You can be sure that this won’t be a one-time gesture. We should expect the Muslims to get the same treatment during their religious festivity in keeping with our tradition of religious balancing act. Government is dabbling in what does not concern it. The 50 per cent reduction in transport fares was not an act of generosity by the selected transport companies. Government will pay them the money. Is this really the business of government?

One fact flows from the transport fare subsidy – and it is this: the government response to the challenges thrown up by the removal of fuel subsidy is still held hostage in the panic mode. The president wasted valuable money giving the states five billion Naira each for palliatives. The president was clearly ill-advised to take that wrong step. He may or may not know that no good came of this gesture. The money was stolen. The state governors and their business compradors laughed to the banks, but the deprived poor were afflicted with asthmatic breathing. The transport fare subsidy will not fare any better. Of course, throwing money at problems is an entrenched system of managing our resources in good times and in bad times. Someone should wake up.

The business of government here is quite simply to institute an economic system with expanded opportunities for the citizens. Nigerians are hardworking people; most of them have witnessed the rise and their dip in the country’s economic fortunes. But they do not crave for a government policy that deepens their dependence on government for all their basic needs. Deepening the dependence syndrome in the land is no way to manage the national economy or improve the welfare of the people. It is the way to destroy individual initiatives, impoverish them and retain the country’s crown as the poverty capital of the world.

Dependence is a temporary comfort zone. It solves no personal problems. It is the business of government to free the creative enterprise and the initiative of the people by doing the right thing. The astronomical increase in transport fares is in response to the vagaries in the cost of fuel. It does not take rocket science to see that if the four oil refineries were working and we did not have to import petroleum products; and if we were not led down the garden path for years trying to make life bearable for the poor with a new class of instant millionaires minted by the corrupt fuel subsidy regime, none of us would need government to subsidise our transport fares to our various villages. It is not impossible to chain the rogue, but the rogue will not be chained if government continues to dither and finds itself swinging between the courage to move forward and the fear not to move forward. 

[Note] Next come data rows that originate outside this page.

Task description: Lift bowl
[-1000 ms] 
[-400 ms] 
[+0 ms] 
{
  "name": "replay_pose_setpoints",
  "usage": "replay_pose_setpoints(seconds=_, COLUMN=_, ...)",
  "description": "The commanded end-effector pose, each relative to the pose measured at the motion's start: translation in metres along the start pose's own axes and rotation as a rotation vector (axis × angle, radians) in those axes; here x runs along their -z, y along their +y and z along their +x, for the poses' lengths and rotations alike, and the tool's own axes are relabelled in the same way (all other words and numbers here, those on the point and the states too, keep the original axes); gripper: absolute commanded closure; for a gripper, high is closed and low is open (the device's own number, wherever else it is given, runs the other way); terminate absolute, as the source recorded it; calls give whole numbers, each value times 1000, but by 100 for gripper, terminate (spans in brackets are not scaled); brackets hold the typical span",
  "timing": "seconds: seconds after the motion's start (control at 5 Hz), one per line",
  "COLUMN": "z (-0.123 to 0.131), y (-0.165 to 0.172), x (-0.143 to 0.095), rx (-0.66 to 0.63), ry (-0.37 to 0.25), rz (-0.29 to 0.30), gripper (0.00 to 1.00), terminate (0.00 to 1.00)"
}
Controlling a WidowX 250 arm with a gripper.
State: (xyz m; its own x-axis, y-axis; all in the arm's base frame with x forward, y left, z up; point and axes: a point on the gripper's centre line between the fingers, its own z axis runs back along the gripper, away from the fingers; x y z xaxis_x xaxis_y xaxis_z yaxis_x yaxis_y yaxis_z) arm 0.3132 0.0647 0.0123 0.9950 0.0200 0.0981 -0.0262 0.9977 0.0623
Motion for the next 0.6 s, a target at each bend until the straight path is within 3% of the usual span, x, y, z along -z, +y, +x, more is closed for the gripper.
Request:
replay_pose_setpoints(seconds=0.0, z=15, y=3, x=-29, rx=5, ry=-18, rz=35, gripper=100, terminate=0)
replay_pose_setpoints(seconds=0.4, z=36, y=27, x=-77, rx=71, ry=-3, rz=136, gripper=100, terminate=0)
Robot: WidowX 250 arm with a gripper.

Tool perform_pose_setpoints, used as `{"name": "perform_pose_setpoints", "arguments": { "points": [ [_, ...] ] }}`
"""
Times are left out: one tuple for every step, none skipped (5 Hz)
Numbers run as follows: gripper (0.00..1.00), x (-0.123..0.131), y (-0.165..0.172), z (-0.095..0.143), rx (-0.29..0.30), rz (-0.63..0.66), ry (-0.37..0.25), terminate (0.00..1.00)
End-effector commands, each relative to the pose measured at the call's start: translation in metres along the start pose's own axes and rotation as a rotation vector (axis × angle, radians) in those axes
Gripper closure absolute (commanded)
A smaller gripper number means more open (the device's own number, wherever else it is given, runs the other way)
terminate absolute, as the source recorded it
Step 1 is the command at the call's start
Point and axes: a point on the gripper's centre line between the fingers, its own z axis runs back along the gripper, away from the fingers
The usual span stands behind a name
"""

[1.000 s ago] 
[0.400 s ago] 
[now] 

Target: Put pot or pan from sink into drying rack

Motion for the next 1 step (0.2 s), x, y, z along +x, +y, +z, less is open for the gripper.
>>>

The tough times call for a radical shift in our resource management paradigm. The imperatives are indisputable. The fallout from the fuel subsidy removal is only part of the problem. The bigger problem, as Professor Charles Soludo, governor of Anambra State and former governor of the Central Bank of Nigeria, pointed out recently, is that Tinubu inherited “a dead economy from Buhari.” You cannot wake up a dead economy with crumbs and palliatives. To make the economy come alive is Tinubu’s challenge as president. If he continues along the beaten path, the poor will become poorer, and the situation will worsen with the continued elimination of the middle class as a buffer zone between the rich and the poor. 

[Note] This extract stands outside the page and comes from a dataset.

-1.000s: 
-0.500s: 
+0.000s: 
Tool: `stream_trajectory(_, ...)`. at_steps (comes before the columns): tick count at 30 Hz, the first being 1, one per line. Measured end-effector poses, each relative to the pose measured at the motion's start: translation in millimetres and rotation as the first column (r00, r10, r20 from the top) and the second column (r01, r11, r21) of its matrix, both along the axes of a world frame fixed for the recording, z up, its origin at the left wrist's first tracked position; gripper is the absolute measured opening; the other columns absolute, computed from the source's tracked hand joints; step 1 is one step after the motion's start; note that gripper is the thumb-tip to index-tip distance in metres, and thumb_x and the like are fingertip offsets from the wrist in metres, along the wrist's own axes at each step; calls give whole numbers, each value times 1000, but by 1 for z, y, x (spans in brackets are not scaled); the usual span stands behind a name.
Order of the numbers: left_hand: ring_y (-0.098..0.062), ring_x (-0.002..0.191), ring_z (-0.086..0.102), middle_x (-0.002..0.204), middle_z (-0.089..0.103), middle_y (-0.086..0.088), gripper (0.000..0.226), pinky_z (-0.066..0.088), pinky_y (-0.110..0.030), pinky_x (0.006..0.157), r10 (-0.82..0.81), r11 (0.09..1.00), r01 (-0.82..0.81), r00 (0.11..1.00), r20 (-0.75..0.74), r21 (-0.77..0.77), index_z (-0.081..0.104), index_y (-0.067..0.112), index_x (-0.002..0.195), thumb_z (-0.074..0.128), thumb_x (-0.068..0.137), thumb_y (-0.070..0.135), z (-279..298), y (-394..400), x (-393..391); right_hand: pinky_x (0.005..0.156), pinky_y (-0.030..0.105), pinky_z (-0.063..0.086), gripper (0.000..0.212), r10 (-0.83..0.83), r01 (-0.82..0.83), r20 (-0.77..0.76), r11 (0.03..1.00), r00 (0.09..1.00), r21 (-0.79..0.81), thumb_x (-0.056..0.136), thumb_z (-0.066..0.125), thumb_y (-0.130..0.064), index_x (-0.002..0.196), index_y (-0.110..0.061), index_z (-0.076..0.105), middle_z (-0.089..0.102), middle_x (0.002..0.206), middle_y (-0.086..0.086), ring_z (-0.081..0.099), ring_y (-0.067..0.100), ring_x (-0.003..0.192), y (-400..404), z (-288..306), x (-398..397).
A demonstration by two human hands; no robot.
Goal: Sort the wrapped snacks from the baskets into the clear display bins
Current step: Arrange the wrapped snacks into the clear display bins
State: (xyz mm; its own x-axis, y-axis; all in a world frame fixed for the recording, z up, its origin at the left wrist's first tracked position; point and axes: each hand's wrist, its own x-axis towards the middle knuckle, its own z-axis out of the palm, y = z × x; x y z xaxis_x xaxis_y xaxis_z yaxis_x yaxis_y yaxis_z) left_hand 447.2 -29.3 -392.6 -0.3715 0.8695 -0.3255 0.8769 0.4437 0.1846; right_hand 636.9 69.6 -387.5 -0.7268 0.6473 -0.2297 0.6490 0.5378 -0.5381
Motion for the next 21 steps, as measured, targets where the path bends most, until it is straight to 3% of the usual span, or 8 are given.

Our struggle to contain poverty has made us poorer. In Buhari’s eight years, some 60 million people sank below the poverty line. Something is wrong when an economic system makes individuals richer than their country. It is not the natural order of things. Government policies hobble the economic growth and fuel poverty. This administration needs to pull back and take an inventory of economic and social policies that went awry in the immediate past. It feels good to hug the poor and stuff fish in his mouth. But it is better to let the poor learn to catch the fish to feed himself. Personal initiative trumps benevolence.